> **Work item**
The reply to the records below should contain exactly the lines from the line with "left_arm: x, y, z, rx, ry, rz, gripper" through the line with "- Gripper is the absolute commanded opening", and nothing besides.

> **Dataset**
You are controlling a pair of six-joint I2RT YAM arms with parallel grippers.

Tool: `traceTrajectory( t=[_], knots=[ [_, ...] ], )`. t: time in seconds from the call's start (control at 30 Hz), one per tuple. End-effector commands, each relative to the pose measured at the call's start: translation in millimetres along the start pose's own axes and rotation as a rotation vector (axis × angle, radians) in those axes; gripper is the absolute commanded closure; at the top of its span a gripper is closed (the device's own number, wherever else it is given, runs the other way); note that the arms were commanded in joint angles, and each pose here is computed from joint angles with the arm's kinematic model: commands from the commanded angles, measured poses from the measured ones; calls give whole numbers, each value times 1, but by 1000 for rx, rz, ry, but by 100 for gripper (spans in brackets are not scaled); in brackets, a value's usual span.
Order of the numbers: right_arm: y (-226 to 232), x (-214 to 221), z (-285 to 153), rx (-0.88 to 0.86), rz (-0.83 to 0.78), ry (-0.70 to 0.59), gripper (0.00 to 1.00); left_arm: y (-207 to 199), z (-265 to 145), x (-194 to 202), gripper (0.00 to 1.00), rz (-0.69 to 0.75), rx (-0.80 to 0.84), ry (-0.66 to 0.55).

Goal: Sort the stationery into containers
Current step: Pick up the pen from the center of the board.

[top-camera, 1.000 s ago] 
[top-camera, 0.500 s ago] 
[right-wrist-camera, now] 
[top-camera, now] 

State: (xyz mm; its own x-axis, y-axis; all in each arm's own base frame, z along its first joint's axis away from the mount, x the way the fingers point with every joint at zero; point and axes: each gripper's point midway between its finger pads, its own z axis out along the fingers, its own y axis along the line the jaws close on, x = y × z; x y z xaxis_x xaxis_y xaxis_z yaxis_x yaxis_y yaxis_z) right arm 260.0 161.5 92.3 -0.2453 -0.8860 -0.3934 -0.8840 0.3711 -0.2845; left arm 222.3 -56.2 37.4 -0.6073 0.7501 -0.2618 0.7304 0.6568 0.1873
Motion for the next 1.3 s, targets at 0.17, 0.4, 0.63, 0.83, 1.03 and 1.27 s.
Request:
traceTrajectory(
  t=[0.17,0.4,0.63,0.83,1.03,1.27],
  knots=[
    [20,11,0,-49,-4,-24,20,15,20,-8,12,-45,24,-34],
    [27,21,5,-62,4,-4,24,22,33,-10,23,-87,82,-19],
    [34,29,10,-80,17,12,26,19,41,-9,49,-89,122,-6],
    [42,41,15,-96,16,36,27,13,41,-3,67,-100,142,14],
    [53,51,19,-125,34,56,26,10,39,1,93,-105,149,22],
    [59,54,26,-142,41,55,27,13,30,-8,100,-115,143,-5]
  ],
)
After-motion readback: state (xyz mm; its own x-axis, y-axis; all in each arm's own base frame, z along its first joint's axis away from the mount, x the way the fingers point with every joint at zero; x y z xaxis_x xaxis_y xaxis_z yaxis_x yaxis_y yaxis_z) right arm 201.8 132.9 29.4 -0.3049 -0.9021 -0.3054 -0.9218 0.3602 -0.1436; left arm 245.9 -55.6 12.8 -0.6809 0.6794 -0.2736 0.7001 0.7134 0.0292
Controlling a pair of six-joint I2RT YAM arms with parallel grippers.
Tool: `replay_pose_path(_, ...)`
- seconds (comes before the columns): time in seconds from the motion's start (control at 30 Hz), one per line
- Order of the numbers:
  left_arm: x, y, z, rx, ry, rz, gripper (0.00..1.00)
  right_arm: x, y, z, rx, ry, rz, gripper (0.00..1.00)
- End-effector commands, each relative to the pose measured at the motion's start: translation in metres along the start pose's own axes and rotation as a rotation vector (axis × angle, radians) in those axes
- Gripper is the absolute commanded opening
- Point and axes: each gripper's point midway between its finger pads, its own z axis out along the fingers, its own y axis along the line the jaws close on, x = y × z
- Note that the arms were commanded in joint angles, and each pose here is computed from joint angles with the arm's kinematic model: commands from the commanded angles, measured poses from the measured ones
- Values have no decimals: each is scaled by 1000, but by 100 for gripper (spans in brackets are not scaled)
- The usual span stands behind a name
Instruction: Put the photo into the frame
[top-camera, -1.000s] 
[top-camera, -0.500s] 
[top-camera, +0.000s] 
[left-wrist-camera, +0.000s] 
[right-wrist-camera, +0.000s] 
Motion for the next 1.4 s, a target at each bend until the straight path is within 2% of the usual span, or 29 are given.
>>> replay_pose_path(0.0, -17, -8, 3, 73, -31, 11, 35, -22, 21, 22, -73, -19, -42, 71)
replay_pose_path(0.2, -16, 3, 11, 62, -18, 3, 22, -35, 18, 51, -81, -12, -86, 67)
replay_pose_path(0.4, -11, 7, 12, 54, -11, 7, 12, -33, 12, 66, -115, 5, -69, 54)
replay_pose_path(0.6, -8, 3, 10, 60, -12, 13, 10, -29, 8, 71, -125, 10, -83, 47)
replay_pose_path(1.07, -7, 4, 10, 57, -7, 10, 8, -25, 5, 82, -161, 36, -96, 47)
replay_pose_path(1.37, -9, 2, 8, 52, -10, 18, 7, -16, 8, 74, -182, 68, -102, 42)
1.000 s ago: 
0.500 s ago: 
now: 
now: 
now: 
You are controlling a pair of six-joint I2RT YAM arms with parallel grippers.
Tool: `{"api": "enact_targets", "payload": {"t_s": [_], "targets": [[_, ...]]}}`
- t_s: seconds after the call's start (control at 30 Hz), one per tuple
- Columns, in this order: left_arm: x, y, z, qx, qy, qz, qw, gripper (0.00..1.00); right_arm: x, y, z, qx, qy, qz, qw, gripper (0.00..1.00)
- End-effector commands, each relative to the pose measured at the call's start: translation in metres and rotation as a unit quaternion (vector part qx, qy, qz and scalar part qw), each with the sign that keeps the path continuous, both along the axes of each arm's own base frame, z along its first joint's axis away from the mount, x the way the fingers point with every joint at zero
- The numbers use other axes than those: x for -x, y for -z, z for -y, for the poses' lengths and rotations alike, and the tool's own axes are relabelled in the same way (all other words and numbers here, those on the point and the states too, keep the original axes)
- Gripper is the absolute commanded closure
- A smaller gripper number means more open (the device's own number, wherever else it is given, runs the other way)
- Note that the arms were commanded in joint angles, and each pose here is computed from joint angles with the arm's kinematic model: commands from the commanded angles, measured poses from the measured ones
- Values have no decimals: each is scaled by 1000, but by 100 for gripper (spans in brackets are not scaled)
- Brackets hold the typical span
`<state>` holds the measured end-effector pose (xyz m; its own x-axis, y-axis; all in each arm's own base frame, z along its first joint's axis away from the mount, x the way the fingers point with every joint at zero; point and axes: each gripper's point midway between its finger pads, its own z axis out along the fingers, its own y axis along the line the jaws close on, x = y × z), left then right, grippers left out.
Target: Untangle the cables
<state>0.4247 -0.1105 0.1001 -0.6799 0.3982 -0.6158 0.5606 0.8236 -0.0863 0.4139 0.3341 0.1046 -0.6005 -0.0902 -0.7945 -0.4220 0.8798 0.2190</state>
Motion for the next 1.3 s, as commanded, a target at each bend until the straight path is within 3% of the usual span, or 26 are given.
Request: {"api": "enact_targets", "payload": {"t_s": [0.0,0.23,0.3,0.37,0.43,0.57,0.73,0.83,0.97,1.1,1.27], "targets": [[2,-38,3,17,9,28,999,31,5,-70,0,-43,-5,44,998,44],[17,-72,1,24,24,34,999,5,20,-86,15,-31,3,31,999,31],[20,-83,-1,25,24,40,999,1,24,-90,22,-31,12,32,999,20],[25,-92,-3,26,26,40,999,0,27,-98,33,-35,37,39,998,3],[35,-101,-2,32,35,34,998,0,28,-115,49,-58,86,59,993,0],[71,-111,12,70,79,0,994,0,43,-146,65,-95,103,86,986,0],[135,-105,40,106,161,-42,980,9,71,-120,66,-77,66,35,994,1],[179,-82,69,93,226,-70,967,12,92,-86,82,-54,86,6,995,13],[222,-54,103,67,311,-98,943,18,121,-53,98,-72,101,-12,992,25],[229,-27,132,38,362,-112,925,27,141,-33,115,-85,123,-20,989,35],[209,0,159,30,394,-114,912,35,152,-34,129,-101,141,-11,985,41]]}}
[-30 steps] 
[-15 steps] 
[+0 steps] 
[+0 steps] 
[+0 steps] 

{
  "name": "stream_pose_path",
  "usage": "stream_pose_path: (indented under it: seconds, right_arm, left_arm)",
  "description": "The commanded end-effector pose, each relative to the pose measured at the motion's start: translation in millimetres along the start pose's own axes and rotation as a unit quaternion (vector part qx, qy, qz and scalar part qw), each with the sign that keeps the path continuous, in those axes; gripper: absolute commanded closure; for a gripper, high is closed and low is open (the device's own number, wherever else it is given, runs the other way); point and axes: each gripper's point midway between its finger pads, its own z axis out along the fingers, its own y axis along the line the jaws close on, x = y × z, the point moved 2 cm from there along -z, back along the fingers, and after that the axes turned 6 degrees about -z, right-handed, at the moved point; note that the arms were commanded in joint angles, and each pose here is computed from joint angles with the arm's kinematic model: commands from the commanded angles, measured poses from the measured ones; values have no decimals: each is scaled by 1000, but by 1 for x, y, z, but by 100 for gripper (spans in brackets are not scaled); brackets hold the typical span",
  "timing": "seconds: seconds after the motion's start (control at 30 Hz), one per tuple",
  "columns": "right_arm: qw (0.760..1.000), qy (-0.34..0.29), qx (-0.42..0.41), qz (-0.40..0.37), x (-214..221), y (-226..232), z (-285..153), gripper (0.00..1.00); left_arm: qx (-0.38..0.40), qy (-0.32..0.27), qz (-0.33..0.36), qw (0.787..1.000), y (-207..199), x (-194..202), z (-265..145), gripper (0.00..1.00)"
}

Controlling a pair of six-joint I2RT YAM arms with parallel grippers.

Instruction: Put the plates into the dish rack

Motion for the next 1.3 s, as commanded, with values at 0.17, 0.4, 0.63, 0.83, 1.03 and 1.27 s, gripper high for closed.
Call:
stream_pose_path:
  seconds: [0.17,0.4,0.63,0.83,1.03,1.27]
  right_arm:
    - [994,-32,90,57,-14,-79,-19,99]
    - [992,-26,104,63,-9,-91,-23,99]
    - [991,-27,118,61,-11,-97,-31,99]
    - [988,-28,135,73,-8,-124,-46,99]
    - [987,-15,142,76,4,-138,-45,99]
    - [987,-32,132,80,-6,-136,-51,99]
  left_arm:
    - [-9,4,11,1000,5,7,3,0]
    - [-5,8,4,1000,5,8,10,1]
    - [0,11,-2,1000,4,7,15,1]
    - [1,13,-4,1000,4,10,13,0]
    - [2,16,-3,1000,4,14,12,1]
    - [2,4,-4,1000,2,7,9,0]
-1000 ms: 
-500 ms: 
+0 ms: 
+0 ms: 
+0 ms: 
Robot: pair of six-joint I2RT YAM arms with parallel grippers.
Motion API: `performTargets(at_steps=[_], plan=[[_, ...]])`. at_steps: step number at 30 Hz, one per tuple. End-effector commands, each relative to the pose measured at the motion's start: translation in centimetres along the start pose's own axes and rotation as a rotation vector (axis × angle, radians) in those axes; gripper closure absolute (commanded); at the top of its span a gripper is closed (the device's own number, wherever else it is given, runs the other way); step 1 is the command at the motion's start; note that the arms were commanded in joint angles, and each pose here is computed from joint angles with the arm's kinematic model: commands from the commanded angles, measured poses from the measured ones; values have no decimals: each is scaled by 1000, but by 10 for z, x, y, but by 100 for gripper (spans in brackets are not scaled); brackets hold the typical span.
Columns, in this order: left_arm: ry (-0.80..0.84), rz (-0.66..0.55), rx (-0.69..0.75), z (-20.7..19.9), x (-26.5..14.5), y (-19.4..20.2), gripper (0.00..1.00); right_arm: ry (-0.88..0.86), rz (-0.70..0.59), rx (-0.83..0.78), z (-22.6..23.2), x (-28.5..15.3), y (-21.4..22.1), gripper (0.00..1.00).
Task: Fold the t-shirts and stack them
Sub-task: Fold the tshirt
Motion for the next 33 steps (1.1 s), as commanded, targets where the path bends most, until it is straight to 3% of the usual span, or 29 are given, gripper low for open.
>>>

> **Exercise output**
  left_arm: x, y, z, rx, ry, rz, gripper (0.00..1.00)
  right_arm: x, y, z, rx, ry, rz, gripper (0.00..1.00)
- End-effector commands, each relative to the pose measured at the motion's start: translation in metres along the start pose's own axes and rotation as a rotation vector (axis × angle, radians) in those axes
- Gripper is the absolute commanded opening

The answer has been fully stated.